Deploy a scalable application on Kubernetes which requires each replica Pod to have different args

8/24/2019

I am trying to understand how to deploy an application on Kubernetes which requires each Pod of the same deployment to have different args used with the starting command.

I have this application which runs spark on Kubernetes and needs to spawn executor Pods on start. The problem is that each Pod of the application needs to spawn its own executors using its own port and spark app name.

I've read of stateful sets and searched the documentation but I didn't found a solution to my problem. Since every Pod needs to use a different port, I need that port to be declared in a service if I understood correctly, and also directly passed as an argument to the pod command in the args.

Is there a way to obtain this without using multiple deployments, one for each pod I need to create? Because this is the only solution i can think of but it can't be scaled after being deployed. I'm using Helm to deploy the application, so I can easily create as many deployments and / or services as needed, but I would like to find a solution which can scale at runtime, if possible.

-- AndD
kubernetes
kubernetes-helm
statefulset

3 Answers

8/28/2019

hey I am not sure if this will exactly match your scenario but I think this is what you can try. Use a sidecar container to run the replica instances, A sidecar is a container which runs along with the main container and also shares the same namespace and can share volumes across each container.

Now to pass the different arguments to each container or sidecar, you will have to tweak the dockerfile or rather tweak the way your container starts.

Create a start.sh script file which accepts the arguments and starts the container with those arguments, the trick here is to accept the argument from environment variables thus allowing you to later configure these from configmaps or pod env.

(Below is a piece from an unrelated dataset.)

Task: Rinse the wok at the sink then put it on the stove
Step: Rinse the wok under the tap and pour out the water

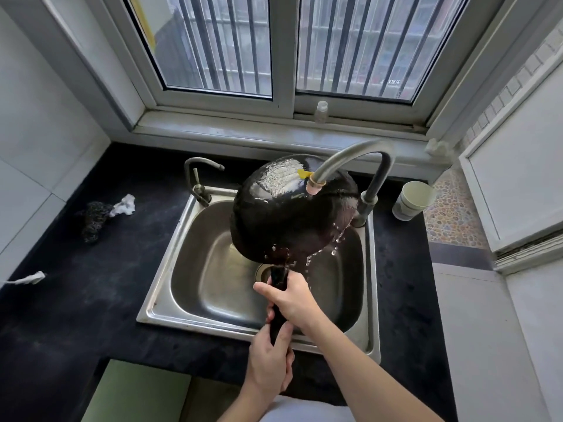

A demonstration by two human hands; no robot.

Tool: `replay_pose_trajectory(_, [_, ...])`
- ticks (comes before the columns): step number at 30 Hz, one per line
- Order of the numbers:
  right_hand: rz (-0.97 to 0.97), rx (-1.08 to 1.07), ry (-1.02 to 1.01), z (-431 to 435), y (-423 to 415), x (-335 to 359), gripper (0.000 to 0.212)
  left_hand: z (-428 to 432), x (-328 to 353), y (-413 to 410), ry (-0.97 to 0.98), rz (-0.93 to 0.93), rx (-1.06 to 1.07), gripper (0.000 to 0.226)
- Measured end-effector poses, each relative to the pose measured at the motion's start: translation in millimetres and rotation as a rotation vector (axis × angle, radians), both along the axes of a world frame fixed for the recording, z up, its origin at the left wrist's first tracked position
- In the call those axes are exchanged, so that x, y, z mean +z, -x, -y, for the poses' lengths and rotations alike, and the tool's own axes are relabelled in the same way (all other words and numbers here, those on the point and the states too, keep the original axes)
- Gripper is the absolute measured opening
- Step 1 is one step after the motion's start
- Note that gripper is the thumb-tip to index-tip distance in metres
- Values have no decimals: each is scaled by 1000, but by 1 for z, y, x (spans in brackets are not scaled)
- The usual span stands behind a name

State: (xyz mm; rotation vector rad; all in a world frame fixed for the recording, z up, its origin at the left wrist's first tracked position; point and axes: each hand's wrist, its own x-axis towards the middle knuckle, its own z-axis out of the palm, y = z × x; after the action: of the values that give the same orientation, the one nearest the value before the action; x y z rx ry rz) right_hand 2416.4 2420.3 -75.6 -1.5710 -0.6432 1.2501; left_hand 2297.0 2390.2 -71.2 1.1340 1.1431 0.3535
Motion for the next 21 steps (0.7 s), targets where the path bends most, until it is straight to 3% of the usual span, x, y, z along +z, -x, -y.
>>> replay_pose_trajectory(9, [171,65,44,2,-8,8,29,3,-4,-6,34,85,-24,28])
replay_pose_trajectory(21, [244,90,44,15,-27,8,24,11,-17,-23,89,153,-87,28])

So here is an example of php/laravel application running the same code and starting with different arguments. And the start.sh the file looks like this.

#!/bin/sh


if [ "${CONTAINER_ROLE}" = "queue" ];
then
    echo "Running the queue..."
    php artisan queue:work --queue=${QUEUENAME}
    echo "Queue Started"
else
   echo "Running Iceberg."
   exec apache2-foreground
fi

So a sample dockerfile looks like this

FROM php:7.1.24-apache


COPY . /srv/myapp
...
...
RUN chown -R www-data:www-data /srv/app \
    && a2enmod remoteip && a2enmod rewrite

WORKDIR /srv/app
RUN chmod +x .docker/start.sh
CMD [ "sh",".docker/start.sh"] 

Let me know how it goes.

-- damitj07
Source: StackOverflow

8/26/2019

I don't think you can have a Deployment which creates PODs from different Specs. You can't have it in Kubernetes and Helm won't help here (since Helm is just a template manager over Kubernetes configurations).

What you can do is to specify each Pod as a separate configuration (if single Pod, you don't necessarily need Deployment) and let Helm manage it.

-- RafaƂ Leszko
Source: StackOverflow

8/29/2019

Posting the solution I used since it could be useful for other people searching around.

In the end I found a great configuration to solve my problem. I used a StatefulSet to declare the deployment of the Spark application. Associated with the StatefulSet, a headless Service which expose each pod on a specific port.

StatefulSet can declare a property spec.serviceName which can have the same name of a headless service to create a unique network name for each Pod. Something like <pod_name>.<service_name>

Additionally, each Pod has a unique and not-changing name which is created using the application name and an ordinal starting from 0 for each replica Pod.

Using a starting script in the docker image and inserting in the environment of each Pod the pod name from the metadata, I was able to use different configurations for each pod since, even with the same deployment, each pod have their own unique metadata name and I can use the StatefulSet service to obtain what I needed.

This way, the StatefulSet is scalable at run time and works as expected.